Willis played for Minnesota again in 2021–22, as he was allowed to play a fifth season - along with other athletes - given that the pandemic had shortened his earlier seasons, and shifted from shooting guard to point guard. He was team captain and averaged 17.5 points per game and 4.3 assists per game (8th in the Big Ten), while leading the Big Ten in 3-point percentage (.428; the sixth best in team history). In 2022 he was Asheville Championship MVP, All-Big Ten Honorable Mention (Coaches), and All-Big Ten Honorable Mention (Media).

==Professional career==
In July 2022 he joined the Golden State Warriors for NBA Summer League.

Willis plays in 2022 for Hapoel Gilboa Galil in the Israeli Basketball Premier League, Israel's highest level basketball league, having signed a contract with the team in July 2022.
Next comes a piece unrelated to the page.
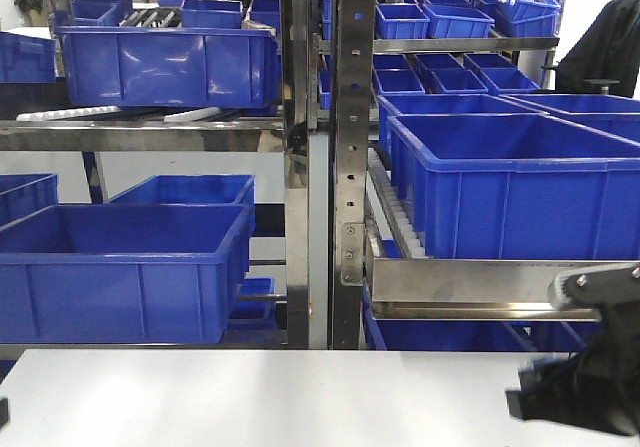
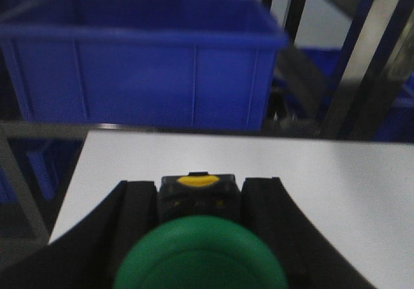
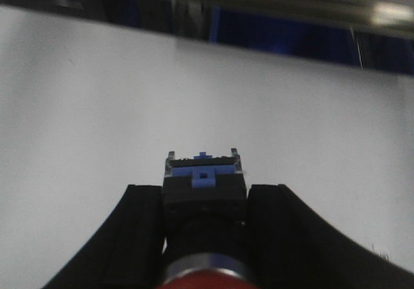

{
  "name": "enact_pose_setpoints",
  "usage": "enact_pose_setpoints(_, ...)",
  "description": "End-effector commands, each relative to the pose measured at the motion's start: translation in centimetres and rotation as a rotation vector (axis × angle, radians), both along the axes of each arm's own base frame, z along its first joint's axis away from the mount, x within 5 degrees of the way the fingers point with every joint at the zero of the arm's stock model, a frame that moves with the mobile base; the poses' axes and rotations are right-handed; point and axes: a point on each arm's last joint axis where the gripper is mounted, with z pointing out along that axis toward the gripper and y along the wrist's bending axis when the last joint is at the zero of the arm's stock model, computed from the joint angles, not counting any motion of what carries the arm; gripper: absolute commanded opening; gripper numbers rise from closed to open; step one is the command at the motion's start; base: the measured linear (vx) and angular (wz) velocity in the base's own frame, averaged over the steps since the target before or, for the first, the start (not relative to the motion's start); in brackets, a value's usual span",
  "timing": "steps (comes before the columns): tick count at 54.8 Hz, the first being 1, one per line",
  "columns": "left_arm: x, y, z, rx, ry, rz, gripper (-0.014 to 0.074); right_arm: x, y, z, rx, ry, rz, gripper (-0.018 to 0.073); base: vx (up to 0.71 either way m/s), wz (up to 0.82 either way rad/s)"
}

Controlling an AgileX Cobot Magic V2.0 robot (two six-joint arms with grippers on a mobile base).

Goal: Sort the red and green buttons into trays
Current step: 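Lift both held buttons off the white table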

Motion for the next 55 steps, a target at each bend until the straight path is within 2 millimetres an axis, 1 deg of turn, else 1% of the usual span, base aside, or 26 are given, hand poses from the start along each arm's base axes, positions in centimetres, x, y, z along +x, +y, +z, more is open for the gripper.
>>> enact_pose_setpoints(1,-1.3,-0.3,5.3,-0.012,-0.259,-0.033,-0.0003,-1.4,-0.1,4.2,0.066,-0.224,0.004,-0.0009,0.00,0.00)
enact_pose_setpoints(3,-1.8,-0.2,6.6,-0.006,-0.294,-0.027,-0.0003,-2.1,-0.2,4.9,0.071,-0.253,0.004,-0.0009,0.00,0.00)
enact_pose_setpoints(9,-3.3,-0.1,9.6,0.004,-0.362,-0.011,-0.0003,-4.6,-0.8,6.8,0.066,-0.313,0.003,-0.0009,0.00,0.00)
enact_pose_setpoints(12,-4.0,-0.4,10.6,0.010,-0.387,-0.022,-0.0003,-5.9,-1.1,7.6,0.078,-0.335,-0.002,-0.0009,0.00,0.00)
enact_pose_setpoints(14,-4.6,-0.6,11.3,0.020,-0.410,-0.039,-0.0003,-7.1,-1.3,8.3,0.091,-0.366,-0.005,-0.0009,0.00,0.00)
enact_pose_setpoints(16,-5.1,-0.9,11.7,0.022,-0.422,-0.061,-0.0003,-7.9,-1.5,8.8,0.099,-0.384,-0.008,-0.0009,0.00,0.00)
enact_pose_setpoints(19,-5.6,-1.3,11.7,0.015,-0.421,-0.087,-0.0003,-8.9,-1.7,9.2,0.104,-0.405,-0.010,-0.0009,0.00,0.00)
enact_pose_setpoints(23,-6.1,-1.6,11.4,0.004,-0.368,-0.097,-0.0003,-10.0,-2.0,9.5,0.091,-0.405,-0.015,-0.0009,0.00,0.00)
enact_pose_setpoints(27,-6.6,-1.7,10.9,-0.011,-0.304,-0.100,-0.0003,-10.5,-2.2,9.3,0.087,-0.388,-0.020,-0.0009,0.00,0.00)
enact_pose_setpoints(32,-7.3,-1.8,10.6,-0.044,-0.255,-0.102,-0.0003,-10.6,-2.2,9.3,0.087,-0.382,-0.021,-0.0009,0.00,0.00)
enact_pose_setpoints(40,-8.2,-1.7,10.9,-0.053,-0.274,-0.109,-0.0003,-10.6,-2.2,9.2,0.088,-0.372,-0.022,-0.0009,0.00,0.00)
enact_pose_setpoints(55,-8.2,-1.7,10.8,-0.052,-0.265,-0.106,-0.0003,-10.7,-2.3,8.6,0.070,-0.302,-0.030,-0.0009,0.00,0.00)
On July 14, 2023, he signed with Pistoia Basket 2000 of the Lega Basket Serie A (LBA).

On July 8, 2024, he signed with La Laguna Tenerife of the Spanish Liga ACB. On November 4, 2024, he left the team. In four games, he averaged 5.8 points per game.

On November 5, 2024, he signed with Vanoli Cremona of the Italian Lega Basket Serie A (LBA).